|You've got a 1 in 4 chance this guy's in the movie, too.|
You'd probably get mental whiplash, because that's a jarring shift in tone. Sort of like what would happen if you spliced single frames of pornography into family films, as the infamous Tyler Durden was known for. While that works as a joke/device in a Chuck Palahniuk novel, it wouldn't make for a very good movie.
Because tonal dissonance can ruin even the best art.
Keeping a Consistent Tone Takes Practice
It's not enough to know what genre your book is; you have to know what tone you're going for. Just like your setting, your tone is a major ingredient of the final product. So you need to know if your book is gritty, ridiculous, subversive, tense, or slapstick. And once you know what you want it to be, you have to make sure it maintains that tone throughout.
|Whatever tone that happens to be.|
It's also important to remember that, just like genre, a tone can be a blend of whatever you want. Horror-comedy exists, after all. So if you want to write a story that's a spoof of detective novels, you are faced with the challenge of keeping the tone of a procedural investigation, or a gritty private eye story, while still making it funny. If you want to write a fantasy story that focuses on the pain and suffering of those attempting to undertake a quest, and about the shades of gray both the heroes and villains have beneath their simple exteriors, you can do that, too.
Consistency is what's key.
Now, does that mean you can't have moments of hilarity in a high-octane thriller? Of course not. Does that mean your story about four friends going through a coming-of-age drama can't have moments of visceral horror where something goes awry? Hey, it's your book, you do you. But ask yourself this; if you were eating a bunch of creme-filled chocolates, and then you bit into one that had a ghost pepper in it, would you consider that a unique and clever twist on a routine dessert? Probably not. Especially if you didn't know there was a pepper in there when you signed up to eat chocolates.
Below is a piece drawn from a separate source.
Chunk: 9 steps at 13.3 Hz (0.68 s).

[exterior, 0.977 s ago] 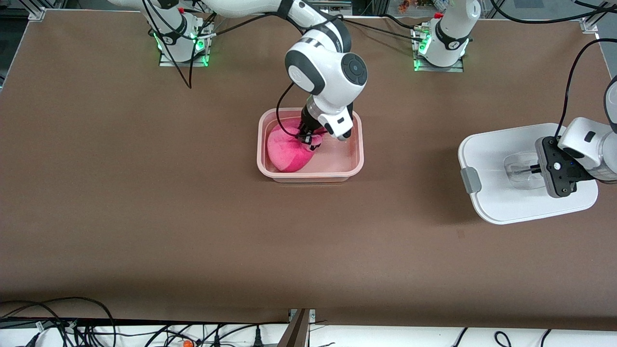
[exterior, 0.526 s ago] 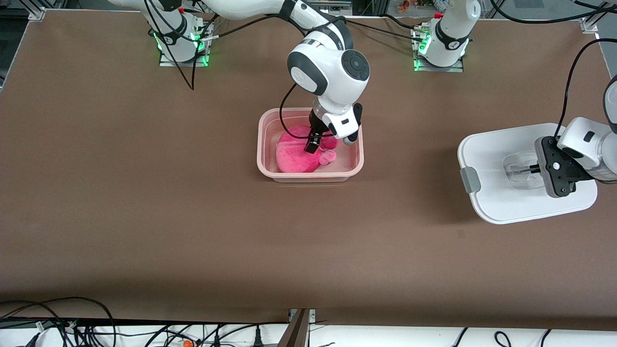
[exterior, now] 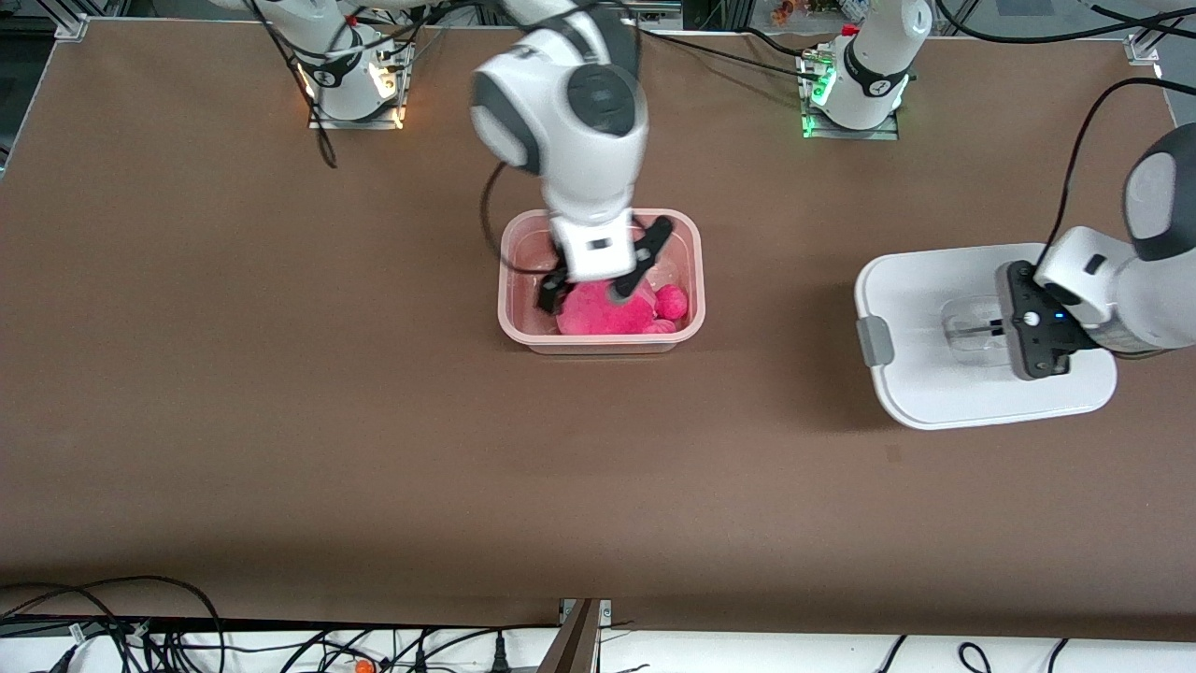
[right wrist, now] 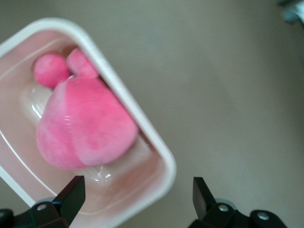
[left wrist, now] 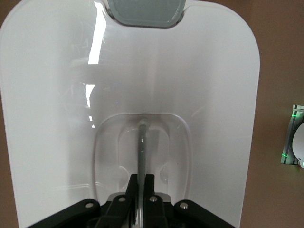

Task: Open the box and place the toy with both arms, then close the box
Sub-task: 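Withdraw the right gripper while the left gripper brings the lid back, then lower the lid onto the box with the left gripper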

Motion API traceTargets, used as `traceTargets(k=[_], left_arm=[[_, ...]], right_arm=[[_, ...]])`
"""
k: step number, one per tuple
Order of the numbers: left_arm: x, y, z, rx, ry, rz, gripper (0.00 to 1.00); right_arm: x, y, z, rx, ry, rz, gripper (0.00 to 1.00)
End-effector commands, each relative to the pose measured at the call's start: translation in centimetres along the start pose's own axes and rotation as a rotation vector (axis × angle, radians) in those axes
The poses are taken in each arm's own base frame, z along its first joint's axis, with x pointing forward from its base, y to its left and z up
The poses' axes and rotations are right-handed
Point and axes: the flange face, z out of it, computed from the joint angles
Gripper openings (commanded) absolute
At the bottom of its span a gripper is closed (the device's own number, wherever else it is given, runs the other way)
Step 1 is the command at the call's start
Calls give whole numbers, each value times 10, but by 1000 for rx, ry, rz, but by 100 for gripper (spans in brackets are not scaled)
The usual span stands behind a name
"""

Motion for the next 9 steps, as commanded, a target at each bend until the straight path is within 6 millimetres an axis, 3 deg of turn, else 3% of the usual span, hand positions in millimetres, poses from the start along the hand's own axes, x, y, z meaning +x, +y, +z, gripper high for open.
traceTargets(k=[1, 3, 5, 7, 9], left_arm=[[67, 12, -4, 10, -7, 50, 0], [137, 30, 5, 1, -23, 77, 0], [215, 57, 19, -12, -25, 110, 0], [274, 78, 31, 17, -19, 32, 0], [336, 107, 58, -2, -10, 42, 0]], right_arm=[[-56, 65, -57, 58, -3, 128, 100], [-100, 107, -85, 99, -19, 224, 100], [-152, 143, -98, 139, -26, 334, 100], [-196, 157, -104, 166, -28, 412, 100], [-229, 166, -101, 182, -35, 508, 100]])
Learn The Rules Before You Break Them
We all know there are technically no rules to good writing. Truly masterful authors can subvert all the traditional constraints, and create books that break all the rules without sacrificing quality.
It should be noted, though, that most of us are not masters of the art.
|I don't have an entire section of the bookstore dedicated to my work, more's the pity.|
As with anything else, before you decry a writing tradition, or piece of advice, as being too limiting, or stifling your creativity, take a step back. Ask what purpose this rule fills, and what end you achieve by breaking it.
Because it's not enough to know you can break the rules. You need to know why you're doing it before you swing that hammer.